Karim Chine (RosettaHUB)
4:35pm5:15pm Thursday, September 28, 2017
Emerging Technologies, Machine Learning & Data Science
Location: 1A 08/10 Level: Non-technical
Secondary topics:  Cloud

Who is this presentation for?

  • Data scientists, data engineers, and educators

Prerequisite knowledge

  • A general knowledge of R, Python, or Scala

What you'll learn

  • Explore rosettaHUB, which aims to establish a global open data science metacloud centered on usability, reproducibility, auditability, and shareability


Karim Chine offers an overview of rosettaHUB—which aims to establish a global open data science metacloud centered on usability, reproducibility, auditability, and shareability—and shares the results of the rosettaHUB/AWS Educate initiative, which involved 30 higher education institutions and research labs and over 3,000 researchers, educators, and students.

RosettaHUB leverages public and private clouds and makes them easy to use for everyone. RosettaHUB’s federation platform allows any higher education institution or research laboratory to create a virtual organization within the hub. The institution’s members (researchers, educators, students) receive active AWS accounts consolidated under one paying account, which are supervised in terms of budget and cloud resources usage, protected with safeguarding microservices, and centrally monitored and managed by the institution’s administrator. The cloud resources are generally paid for using the coupons provided by Amazon as part of the AWS Educate program. The organization members’ active AWS accounts are put under the control of a collaboration portal, which dramatically simplifies everything related to the interaction with AWS and its collaborative use by communities of researchers, educators, and students. The portal allows similar capabilities for Google Compute Engine, Azure, and OpenStack-based and OpenNebula-based clouds.

RosettaHUB leverages Docker and allows users to work with containers seamlessly. Its simple web interface allows users to create containers, connect them to data storage, snapshot them, share snapshots with collaborators, and migrate them from one cloud to another. The rosettaHUB perspectives make it possible to use the containers to securely serve noVNC, RStudio, and Jupyter and to enable those tools for real-time collaboration. The rosettaHUB real-time collaborative containerized workbench is a universal IDE for data scientists, making it possible to interact in a stateful manner with hybrid kernels glued together in a single process and allowing those different environments to share their workspace and their variables in memory. The rosettaHUB kernels and objects model break the silos between data science environments and make it possible to use them simultaneously in a very effective and flexible manner. A simplified reactive programming framework makes it possible to create reactive data science microservices and interactive web applications based on multilanguage macros and visual widgets. A scientific web based spreadsheet makes it possible to interact with R, Python, and Scala capabilities from within cells. Spreadsheet cells can also contain code and code execution results, making it a flexible multilanguage notebook.
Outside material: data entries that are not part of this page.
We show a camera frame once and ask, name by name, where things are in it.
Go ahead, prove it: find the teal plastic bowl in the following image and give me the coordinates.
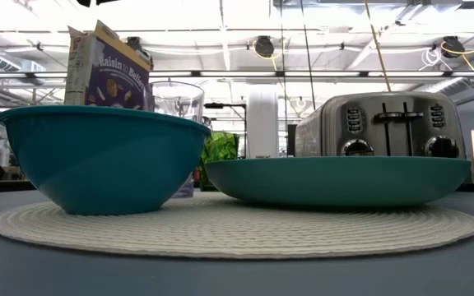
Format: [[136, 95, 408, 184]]
[[0, 105, 212, 216]]

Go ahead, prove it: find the purple cereal box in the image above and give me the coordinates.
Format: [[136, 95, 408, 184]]
[[63, 19, 154, 112]]

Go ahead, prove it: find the white round column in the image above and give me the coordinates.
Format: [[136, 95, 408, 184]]
[[247, 93, 279, 160]]

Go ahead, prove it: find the clear drinking glass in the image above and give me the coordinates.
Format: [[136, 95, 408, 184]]
[[148, 81, 206, 199]]

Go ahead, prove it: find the white round woven placemat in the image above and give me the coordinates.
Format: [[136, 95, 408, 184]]
[[0, 191, 474, 260]]

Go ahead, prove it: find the green round plate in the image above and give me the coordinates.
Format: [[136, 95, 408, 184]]
[[204, 155, 472, 207]]

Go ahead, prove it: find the silver four-slot toaster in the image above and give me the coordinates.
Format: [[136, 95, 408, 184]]
[[294, 90, 467, 160]]

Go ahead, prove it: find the black ceiling cable reel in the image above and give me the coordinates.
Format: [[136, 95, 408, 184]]
[[253, 35, 277, 59], [440, 35, 467, 59], [125, 35, 155, 70]]

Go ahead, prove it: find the black toaster power cable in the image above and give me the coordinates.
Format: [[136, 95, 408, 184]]
[[300, 0, 317, 110]]

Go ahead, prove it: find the yellow hanging cable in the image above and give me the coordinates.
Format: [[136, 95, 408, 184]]
[[363, 0, 393, 93]]

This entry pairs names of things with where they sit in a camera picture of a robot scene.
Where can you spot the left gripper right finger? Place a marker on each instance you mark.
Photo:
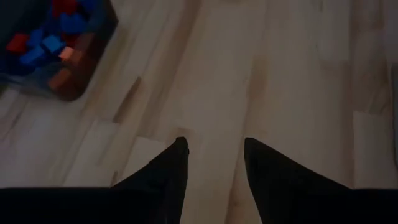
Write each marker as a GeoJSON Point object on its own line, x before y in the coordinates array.
{"type": "Point", "coordinates": [311, 205]}

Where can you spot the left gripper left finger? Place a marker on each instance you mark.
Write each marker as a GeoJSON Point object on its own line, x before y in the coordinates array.
{"type": "Point", "coordinates": [93, 207]}

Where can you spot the small orange toy brick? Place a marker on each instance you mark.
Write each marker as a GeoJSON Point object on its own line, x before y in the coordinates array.
{"type": "Point", "coordinates": [59, 81]}
{"type": "Point", "coordinates": [66, 53]}

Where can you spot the small blue toy brick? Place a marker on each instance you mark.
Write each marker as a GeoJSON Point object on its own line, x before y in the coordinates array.
{"type": "Point", "coordinates": [53, 43]}
{"type": "Point", "coordinates": [32, 56]}
{"type": "Point", "coordinates": [36, 36]}
{"type": "Point", "coordinates": [73, 23]}

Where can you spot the pale blue translucent bin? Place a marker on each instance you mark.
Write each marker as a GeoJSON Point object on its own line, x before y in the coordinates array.
{"type": "Point", "coordinates": [395, 115]}

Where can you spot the dark grey translucent bin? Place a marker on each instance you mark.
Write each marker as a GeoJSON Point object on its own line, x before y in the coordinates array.
{"type": "Point", "coordinates": [77, 74]}
Ubiquitous Docker containers, coupled with the RosettaHUB workbench’s checkpointing capability and the logging to embedded databases of all the interactions the users have with their environments, make everything created within RosettaHUB reproducible and auditable.
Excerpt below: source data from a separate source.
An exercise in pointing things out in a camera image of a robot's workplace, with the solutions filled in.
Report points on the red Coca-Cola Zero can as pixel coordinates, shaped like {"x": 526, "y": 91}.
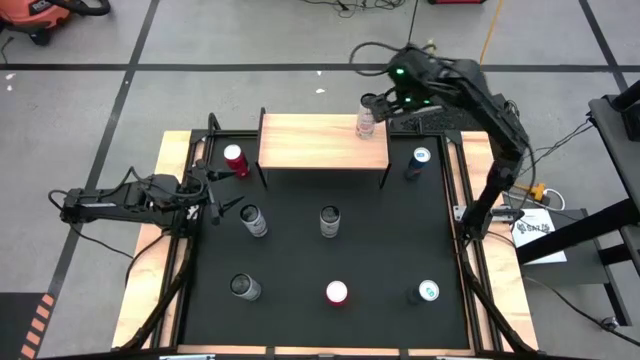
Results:
{"x": 336, "y": 292}
{"x": 237, "y": 162}

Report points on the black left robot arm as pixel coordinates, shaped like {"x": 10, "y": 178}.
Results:
{"x": 115, "y": 205}

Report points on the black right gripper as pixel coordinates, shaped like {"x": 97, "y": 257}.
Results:
{"x": 410, "y": 102}

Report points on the silver Celsius can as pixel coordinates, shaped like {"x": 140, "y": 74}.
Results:
{"x": 247, "y": 290}

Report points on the yellow power plug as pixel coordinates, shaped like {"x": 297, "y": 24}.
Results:
{"x": 537, "y": 190}

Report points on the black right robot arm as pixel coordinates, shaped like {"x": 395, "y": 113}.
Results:
{"x": 500, "y": 125}

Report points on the red box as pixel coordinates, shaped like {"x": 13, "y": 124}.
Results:
{"x": 457, "y": 1}

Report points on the black orange striped mat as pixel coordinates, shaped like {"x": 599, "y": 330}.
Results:
{"x": 15, "y": 325}

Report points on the dark can white lid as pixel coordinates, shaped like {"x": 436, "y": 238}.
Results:
{"x": 429, "y": 290}

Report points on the white Celsius energy can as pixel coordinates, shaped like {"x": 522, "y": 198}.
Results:
{"x": 330, "y": 227}

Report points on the black table mat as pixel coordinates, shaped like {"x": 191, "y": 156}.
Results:
{"x": 350, "y": 260}

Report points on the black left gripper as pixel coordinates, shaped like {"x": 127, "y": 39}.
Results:
{"x": 207, "y": 190}

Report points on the white Celsius Peach Vibe can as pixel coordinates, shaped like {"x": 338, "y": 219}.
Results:
{"x": 256, "y": 225}
{"x": 365, "y": 127}

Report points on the white printed paper sheet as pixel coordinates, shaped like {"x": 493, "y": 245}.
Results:
{"x": 542, "y": 247}

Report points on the black metal stand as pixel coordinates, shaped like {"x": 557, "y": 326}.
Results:
{"x": 612, "y": 150}

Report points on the orange shop vacuum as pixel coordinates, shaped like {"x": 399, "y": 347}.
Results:
{"x": 35, "y": 15}

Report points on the wooden shelf black metal legs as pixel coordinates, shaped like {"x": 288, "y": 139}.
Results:
{"x": 310, "y": 142}

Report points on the black perforated panel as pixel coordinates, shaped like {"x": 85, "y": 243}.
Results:
{"x": 440, "y": 121}

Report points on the blue Red Bull can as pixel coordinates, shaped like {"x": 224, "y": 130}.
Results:
{"x": 419, "y": 160}
The rosettaHUB’s APIs (700+ functions) cover the full spectrum of programmatic interaction between users and clouds, containers, and R/Python/Scala kernels. Clients for the APIs are available as an R package, a Python module, a Java library, an Excel add-in, and a Word add-in. RosettaHUB provides a CloudFormation-like service that makes it easy to create and manage templates, collections of related Cloud resources, container images, R/Python/Scala scripts, macros, and visual widgets alongside with optional cloud credentials. Those templates are cloud agnostic, and they make it possible for anyone to easily create and distribute complex data science applications and services. The user with whom the template is shared can trigger the reconstruction and wiring of all the artifacts and dependencies with one click on the fly. RosettaHUB templates constitute a powerful sharing mechanism for rosettaHUB’s e-science and e-learning environments, and rosettaHUB’s marketplace transforms those templates into products that can be shared or sold.

Photo of Karim Chine

Karim Chine


Karim Chine is a London-based software architect and entrepreneur and the author and designer of RosettaHUB. Previously, he held positions within academic research laboratories and industrial R&D departments, including Imperial College London, EBI, IBM, and Schlumberger. Karim’s interests include large-scale distributed software design, cloud computing applications in research and education, open source software ecosystems, and open science. Since 2009, he has collaborated with the European Commission as an independent expert for the Research E-infrastructure Program and for the Future and Emerging Technologies Program. He has also served as an evaluator and a reviewer of many of EU’s flagship projects related to grids, desktop grids, scientific clouds, and science gateways. Karim holds degrees from Ecole Polytechnique and Telecom ParisTech.